• _TO DO_: Give back every record exactly, images excluded.

(Stored items from a collection)
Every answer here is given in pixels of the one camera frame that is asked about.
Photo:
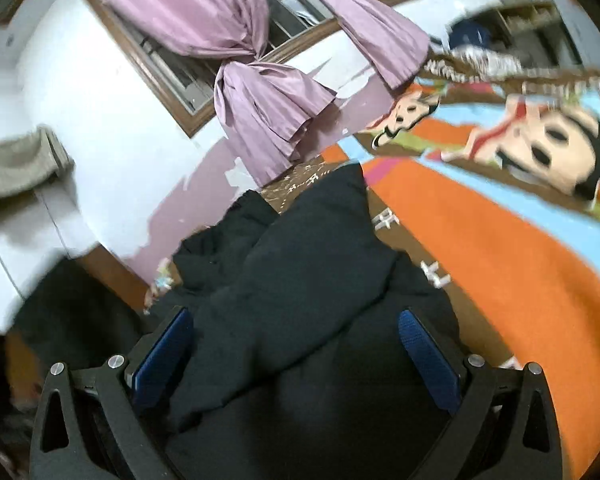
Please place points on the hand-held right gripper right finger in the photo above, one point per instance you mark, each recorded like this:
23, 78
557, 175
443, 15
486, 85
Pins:
430, 360

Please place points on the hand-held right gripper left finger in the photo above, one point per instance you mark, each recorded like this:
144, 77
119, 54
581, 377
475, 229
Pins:
162, 355

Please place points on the black garment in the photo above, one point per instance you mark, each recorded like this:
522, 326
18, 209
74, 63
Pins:
305, 285

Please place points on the dark green garment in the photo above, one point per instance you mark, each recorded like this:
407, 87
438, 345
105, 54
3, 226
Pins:
75, 310

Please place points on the wooden headboard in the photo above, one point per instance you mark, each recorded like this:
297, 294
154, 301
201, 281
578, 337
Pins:
112, 270

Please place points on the cartoon printed blanket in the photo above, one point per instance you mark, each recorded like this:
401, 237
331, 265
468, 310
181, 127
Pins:
480, 235

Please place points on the white cabinet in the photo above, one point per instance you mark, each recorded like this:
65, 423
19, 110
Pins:
35, 250

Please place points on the beige cloth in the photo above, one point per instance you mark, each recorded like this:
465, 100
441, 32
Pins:
17, 167

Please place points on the purple tied curtain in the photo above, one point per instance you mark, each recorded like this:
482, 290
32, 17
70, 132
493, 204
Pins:
260, 105
375, 35

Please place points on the blue cap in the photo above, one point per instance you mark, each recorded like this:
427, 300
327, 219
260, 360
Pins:
467, 35

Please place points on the wooden window frame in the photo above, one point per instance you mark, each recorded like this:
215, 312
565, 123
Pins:
181, 112

• _ANSWER BOX_:
Every answer here is given in pixels of the one camera frame that is asked about.
Photo:
Please place points on the hand-held right gripper right finger in the photo above, one point per instance you mark, each recorded like this:
23, 78
557, 175
443, 15
486, 85
Pins:
430, 360

Please place points on the hand-held right gripper left finger in the photo above, one point per instance you mark, each recorded like this:
144, 77
119, 54
581, 377
475, 229
Pins:
162, 355

Please place points on the black garment in the photo above, one point per instance you mark, each recorded like this:
522, 326
18, 209
74, 63
Pins:
305, 285

Please place points on the dark green garment in the photo above, one point per instance you mark, each recorded like this:
407, 87
438, 345
105, 54
3, 226
Pins:
75, 310

Please place points on the wooden headboard in the photo above, one point per instance you mark, each recorded like this:
297, 294
154, 301
201, 281
578, 337
Pins:
112, 270

Please place points on the cartoon printed blanket in the photo above, one point per instance you mark, each recorded like this:
401, 237
331, 265
468, 310
181, 127
Pins:
480, 235

Please place points on the white cabinet in the photo above, one point per instance you mark, each recorded like this:
65, 423
19, 110
Pins:
35, 250

Please place points on the beige cloth in the photo above, one point per instance you mark, each recorded like this:
465, 100
441, 32
Pins:
17, 167

Please place points on the purple tied curtain in the photo above, one point per instance you mark, each recorded like this:
482, 290
32, 17
70, 132
493, 204
Pins:
260, 105
375, 35

Please place points on the blue cap in the photo above, one point per instance you mark, each recorded like this:
427, 300
327, 219
260, 360
Pins:
467, 35

Please place points on the wooden window frame in the photo above, one point per instance you mark, each recorded like this:
215, 312
565, 123
Pins:
181, 112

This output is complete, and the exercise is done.